__How to complete this task__. The required answer is the data below, restated word for word with images omitted.

__Dataset section__.

⁂

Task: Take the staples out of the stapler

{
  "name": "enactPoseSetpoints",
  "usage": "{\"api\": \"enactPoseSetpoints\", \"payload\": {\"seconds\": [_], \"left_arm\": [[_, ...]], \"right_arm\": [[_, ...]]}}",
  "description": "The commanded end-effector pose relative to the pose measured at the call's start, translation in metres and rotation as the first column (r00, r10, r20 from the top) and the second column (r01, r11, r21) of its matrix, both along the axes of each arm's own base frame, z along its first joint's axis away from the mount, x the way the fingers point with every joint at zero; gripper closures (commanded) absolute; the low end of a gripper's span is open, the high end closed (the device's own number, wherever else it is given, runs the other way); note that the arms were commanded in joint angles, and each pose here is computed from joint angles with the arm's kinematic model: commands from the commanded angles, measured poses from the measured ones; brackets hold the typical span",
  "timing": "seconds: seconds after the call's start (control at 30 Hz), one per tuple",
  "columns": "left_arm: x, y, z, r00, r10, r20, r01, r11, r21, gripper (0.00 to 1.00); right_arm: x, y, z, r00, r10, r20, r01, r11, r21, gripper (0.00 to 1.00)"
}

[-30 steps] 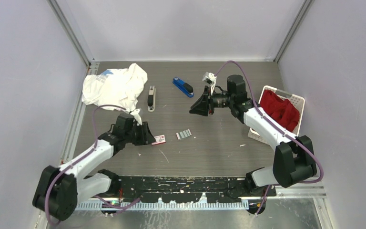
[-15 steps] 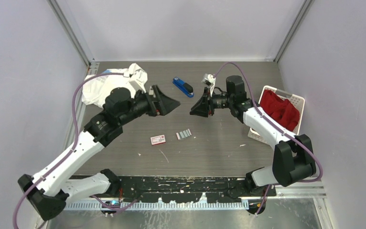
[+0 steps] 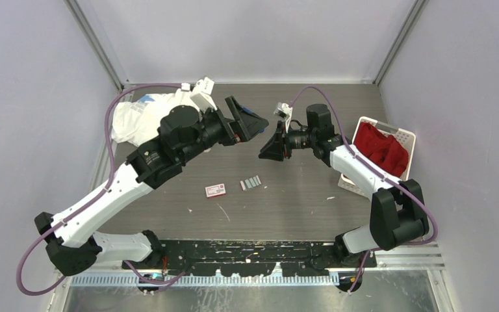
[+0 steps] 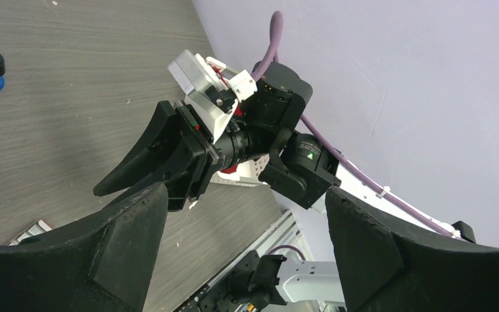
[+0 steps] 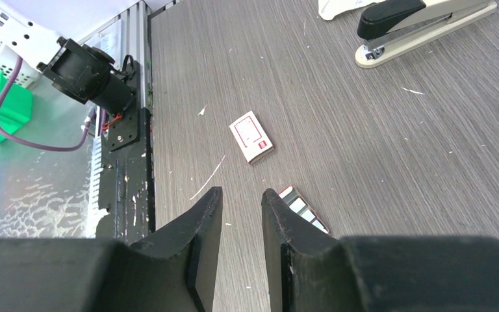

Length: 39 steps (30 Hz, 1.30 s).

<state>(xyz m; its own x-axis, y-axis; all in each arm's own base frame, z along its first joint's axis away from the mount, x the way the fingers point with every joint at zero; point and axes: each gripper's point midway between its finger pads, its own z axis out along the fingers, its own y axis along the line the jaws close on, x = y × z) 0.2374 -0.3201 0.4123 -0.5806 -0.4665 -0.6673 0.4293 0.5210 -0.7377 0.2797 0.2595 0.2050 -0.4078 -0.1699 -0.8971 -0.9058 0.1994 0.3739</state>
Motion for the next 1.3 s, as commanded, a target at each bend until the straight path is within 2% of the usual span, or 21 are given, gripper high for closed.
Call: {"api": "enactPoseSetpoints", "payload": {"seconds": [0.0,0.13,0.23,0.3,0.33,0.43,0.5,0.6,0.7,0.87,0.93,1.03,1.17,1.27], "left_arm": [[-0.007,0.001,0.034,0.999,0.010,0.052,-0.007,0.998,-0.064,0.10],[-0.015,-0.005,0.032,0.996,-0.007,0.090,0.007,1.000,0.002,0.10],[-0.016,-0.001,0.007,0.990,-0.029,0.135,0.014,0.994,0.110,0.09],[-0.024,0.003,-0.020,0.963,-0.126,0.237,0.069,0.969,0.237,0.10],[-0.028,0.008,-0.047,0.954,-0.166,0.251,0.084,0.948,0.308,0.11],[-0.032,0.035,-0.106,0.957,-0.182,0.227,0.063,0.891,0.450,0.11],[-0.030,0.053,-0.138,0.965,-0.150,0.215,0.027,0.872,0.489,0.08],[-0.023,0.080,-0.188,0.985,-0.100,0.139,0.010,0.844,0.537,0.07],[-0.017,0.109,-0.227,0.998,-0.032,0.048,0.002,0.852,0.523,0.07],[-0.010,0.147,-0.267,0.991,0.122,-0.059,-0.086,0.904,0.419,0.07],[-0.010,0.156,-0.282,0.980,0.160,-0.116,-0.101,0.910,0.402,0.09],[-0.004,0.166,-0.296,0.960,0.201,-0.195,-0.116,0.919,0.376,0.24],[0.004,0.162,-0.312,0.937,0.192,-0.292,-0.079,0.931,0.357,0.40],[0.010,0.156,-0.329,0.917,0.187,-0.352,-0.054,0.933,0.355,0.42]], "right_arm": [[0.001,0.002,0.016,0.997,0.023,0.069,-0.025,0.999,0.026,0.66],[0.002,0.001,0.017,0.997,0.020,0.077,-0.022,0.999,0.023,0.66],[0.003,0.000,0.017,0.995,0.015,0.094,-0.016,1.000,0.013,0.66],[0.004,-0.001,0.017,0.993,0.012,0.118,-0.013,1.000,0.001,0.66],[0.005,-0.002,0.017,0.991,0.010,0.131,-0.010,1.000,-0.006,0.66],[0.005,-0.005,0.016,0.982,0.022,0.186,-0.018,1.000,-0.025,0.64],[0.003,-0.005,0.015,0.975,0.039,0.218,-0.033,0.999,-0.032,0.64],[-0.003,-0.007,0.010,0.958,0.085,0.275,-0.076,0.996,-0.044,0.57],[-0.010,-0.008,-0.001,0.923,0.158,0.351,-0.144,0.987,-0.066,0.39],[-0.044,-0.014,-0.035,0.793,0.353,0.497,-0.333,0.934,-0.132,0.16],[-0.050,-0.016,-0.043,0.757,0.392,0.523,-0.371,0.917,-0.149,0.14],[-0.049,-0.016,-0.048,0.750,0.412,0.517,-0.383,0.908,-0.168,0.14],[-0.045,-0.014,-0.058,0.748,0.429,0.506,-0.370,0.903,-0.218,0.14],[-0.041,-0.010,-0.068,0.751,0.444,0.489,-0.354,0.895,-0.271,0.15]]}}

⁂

__Answer section__.
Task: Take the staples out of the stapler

{
  "name": "enactPoseSetpoints",
  "usage": "{\"api\": \"enactPoseSetpoints\", \"payload\": {\"seconds\": [_], \"left_arm\": [[_, ...]], \"right_arm\": [[_, ...]]}}",
  "description": "The commanded end-effector pose relative to the pose measured at the call's start, translation in metres and rotation as the first column (r00, r10, r20 from the top) and the second column (r01, r11, r21) of its matrix, both along the axes of each arm's own base frame, z along its first joint's axis away from the mount, x the way the fingers point with every joint at zero; gripper closures (commanded) absolute; the low end of a gripper's span is open, the high end closed (the device's own number, wherever else it is given, runs the other way); note that the arms were commanded in joint angles, and each pose here is computed from joint angles with the arm's kinematic model: commands from the commanded angles, measured poses from the measured ones; brackets hold the typical span",
  "timing": "seconds: seconds after the call's start (control at 30 Hz), one per tuple",
  "columns": "left_arm: x, y, z, r00, r10, r20, r01, r11, r21, gripper (0.00 to 1.00); right_arm: x, y, z, r00, r10, r20, r01, r11, r21, gripper (0.00 to 1.00)"
}

[-30 steps] 
[-15 steps] 
[+0 steps] 
[+0 steps] 
[+0 steps] 

Length: 39 steps (30 Hz, 1.30 s).

<state>(xyz m; its own x-axis, y-axis; all in each arm's own base frame, z along its first joint's axis away from the mount, x the way the fingers point with every joint at zero; point and axes: each gripper's point midway between its finger pads, its own z axis out along the fingers, its own y axis along the line the jaws close on, x = y × z) 0.2374 -0.3201 0.4123 -0.5806 -0.4665 -0.6673 0.4293 0.5210 -0.7377 0.2797 0.2595 0.2050 -0.4078 -0.1699 -0.8971 -0.9058 0.1994 0.3739</state>
Motion for the next 1.3 s, as commanded, a target at each bend until the straight path is within 2% of the usual span, or 21 are given, gripper high for closed.
Call: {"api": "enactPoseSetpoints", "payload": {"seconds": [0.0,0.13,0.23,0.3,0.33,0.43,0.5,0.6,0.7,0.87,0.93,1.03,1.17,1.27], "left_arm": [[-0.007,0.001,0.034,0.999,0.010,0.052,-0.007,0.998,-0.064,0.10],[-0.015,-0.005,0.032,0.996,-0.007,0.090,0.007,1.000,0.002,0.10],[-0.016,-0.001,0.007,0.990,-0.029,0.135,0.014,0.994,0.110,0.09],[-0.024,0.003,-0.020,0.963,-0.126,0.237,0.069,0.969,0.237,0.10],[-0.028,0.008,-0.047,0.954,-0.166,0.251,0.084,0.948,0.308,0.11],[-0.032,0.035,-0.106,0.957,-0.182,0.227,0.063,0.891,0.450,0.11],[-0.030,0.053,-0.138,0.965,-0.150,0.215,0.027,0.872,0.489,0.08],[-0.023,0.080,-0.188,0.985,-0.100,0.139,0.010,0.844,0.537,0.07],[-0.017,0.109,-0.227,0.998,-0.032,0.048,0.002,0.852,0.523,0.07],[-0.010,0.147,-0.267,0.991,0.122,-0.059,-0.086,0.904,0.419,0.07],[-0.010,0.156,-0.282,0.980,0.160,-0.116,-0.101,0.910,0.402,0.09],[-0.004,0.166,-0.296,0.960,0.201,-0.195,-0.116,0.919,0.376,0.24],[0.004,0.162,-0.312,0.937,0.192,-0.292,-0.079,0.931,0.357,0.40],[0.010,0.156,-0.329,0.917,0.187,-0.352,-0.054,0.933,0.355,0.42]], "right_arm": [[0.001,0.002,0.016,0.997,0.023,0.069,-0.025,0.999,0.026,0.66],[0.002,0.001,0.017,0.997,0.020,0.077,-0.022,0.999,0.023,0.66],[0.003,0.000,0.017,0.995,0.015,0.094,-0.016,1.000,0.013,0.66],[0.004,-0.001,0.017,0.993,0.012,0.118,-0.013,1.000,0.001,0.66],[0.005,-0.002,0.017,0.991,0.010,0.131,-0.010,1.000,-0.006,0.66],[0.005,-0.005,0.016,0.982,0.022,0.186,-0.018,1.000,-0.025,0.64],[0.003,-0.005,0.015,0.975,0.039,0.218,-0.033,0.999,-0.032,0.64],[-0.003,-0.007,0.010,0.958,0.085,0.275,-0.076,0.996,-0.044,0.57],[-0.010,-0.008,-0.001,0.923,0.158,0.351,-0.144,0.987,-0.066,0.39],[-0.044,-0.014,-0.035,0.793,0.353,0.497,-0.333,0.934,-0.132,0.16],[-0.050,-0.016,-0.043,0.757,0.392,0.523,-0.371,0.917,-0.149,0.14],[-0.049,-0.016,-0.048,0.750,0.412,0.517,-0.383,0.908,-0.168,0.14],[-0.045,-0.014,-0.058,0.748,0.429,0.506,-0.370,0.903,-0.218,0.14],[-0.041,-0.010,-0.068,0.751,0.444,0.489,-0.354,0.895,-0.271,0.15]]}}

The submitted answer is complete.